RAW DATA:
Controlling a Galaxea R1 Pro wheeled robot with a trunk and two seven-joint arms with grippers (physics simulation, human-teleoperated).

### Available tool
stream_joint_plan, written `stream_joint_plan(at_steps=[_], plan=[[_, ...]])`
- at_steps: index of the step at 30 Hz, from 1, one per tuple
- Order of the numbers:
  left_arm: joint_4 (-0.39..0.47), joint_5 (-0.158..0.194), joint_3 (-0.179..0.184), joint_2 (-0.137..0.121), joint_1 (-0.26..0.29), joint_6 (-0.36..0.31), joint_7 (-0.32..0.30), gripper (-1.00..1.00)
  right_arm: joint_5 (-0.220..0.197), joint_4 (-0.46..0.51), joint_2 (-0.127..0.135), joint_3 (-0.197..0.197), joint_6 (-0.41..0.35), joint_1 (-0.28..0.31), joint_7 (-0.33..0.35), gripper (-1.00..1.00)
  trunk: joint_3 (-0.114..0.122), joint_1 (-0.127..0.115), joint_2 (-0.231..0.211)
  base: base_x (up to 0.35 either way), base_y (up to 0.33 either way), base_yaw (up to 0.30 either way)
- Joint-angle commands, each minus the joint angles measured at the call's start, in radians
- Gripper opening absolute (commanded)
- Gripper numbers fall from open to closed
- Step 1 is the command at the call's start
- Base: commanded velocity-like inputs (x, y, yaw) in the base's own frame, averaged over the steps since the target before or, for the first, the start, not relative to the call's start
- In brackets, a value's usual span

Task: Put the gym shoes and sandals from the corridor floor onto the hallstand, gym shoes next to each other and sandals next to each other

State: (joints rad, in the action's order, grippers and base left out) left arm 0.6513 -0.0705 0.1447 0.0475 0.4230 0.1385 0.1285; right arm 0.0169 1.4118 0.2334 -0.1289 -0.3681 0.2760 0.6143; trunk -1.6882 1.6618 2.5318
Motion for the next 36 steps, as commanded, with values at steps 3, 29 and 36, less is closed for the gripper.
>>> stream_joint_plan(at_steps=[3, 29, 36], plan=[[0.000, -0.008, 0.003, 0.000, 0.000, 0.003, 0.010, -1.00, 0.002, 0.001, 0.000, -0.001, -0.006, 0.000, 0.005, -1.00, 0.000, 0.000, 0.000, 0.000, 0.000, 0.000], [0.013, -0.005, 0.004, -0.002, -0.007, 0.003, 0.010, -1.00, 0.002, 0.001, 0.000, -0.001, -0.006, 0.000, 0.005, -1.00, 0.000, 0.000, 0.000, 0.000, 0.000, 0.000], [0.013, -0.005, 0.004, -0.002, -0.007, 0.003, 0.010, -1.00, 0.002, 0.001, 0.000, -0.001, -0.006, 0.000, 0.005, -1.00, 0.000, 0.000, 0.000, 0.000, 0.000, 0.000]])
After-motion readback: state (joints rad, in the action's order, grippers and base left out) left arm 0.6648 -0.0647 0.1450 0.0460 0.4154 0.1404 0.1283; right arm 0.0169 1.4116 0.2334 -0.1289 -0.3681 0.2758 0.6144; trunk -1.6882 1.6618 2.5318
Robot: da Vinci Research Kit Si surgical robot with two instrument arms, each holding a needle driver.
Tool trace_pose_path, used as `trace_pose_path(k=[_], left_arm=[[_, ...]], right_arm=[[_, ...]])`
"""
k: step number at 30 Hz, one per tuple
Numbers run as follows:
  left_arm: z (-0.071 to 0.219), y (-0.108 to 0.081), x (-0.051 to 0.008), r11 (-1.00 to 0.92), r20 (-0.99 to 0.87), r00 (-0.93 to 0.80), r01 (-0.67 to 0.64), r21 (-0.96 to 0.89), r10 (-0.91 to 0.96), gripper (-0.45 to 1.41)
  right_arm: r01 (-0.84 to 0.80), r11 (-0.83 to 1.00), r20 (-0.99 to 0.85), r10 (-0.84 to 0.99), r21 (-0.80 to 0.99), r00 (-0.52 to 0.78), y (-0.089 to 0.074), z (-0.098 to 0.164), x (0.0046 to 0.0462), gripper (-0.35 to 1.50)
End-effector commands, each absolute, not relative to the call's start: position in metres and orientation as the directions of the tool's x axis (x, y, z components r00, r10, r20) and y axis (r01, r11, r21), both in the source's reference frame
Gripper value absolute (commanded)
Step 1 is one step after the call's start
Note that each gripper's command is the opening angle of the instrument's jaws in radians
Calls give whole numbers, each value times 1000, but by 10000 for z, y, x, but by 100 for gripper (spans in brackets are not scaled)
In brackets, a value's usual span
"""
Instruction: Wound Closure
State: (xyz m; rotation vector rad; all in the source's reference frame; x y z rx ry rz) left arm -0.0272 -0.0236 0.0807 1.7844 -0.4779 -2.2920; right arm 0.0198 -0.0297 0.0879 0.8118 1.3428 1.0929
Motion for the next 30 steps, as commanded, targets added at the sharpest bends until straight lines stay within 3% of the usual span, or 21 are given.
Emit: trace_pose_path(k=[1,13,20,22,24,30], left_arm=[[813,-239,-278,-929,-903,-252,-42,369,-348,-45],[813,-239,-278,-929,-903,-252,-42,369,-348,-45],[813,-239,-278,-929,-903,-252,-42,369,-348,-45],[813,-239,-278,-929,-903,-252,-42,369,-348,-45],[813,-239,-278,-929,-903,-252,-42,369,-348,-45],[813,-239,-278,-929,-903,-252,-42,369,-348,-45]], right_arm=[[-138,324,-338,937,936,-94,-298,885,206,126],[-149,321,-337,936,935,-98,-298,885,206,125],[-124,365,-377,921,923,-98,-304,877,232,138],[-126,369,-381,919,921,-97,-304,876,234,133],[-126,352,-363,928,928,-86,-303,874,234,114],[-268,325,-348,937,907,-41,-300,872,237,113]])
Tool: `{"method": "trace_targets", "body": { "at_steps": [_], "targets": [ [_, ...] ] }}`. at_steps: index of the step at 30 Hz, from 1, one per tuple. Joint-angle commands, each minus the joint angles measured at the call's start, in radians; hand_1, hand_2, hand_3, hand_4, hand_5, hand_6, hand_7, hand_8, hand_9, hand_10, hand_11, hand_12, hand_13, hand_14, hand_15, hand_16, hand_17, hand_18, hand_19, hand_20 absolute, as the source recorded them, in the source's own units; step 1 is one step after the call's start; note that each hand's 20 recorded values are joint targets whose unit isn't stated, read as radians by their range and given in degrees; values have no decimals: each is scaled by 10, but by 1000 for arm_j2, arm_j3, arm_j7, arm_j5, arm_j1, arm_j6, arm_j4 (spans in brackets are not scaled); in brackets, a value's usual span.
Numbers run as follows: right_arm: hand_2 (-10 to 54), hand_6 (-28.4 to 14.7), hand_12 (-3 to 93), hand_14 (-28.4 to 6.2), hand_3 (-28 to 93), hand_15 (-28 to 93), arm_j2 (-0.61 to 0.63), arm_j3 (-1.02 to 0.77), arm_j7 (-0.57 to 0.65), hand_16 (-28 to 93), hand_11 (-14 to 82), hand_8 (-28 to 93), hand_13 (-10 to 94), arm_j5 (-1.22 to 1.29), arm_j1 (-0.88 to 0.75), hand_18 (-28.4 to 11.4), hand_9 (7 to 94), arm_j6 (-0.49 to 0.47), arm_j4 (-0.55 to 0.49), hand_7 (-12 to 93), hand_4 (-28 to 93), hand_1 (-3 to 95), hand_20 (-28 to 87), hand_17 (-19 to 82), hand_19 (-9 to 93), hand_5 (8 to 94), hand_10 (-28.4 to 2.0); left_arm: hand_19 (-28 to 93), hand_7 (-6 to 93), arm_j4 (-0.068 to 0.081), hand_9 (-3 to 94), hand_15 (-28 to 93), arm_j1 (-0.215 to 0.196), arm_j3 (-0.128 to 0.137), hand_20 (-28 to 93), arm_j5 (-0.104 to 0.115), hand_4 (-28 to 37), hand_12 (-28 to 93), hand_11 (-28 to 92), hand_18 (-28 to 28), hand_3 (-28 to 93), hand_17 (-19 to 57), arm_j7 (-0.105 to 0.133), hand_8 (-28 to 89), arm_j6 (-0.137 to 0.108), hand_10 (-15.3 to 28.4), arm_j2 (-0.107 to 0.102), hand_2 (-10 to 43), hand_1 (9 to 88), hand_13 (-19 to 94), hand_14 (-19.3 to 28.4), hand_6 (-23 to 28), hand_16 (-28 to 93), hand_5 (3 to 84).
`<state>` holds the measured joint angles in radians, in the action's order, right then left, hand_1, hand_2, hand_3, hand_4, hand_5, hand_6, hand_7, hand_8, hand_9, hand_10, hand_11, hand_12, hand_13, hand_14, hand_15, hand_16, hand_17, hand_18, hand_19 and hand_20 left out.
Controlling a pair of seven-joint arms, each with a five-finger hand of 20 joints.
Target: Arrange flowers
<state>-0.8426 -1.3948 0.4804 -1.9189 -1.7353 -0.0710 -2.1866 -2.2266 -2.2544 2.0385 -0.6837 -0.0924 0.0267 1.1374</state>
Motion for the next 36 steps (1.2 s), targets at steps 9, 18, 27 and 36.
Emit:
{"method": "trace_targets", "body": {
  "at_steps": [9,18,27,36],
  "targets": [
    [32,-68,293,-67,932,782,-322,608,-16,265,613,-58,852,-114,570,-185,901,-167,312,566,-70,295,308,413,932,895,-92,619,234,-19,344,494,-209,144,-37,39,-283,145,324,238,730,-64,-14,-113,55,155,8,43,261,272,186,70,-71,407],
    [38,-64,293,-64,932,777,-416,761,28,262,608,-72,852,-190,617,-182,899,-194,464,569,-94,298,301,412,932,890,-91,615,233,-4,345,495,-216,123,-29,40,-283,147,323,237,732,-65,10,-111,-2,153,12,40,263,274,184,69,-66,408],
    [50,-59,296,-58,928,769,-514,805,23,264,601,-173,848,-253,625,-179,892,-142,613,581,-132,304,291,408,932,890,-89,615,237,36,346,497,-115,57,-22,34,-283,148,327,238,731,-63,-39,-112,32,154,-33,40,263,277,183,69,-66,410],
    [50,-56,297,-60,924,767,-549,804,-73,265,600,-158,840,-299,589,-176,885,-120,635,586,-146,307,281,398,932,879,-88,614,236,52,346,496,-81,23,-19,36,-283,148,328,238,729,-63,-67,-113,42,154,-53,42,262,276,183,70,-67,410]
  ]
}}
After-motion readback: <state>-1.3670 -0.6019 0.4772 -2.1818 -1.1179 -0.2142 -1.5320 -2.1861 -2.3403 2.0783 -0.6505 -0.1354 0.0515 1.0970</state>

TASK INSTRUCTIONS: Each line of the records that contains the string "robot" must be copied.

RESPONSE:
Controlling a Galaxea R1 Pro wheeled robot with a trunk and two seven-joint arms with grippers (physics simulation, human-teleoperated).
Robot: da Vinci Research Kit Si surgical robot with two instrument arms, each holding a needle driver.

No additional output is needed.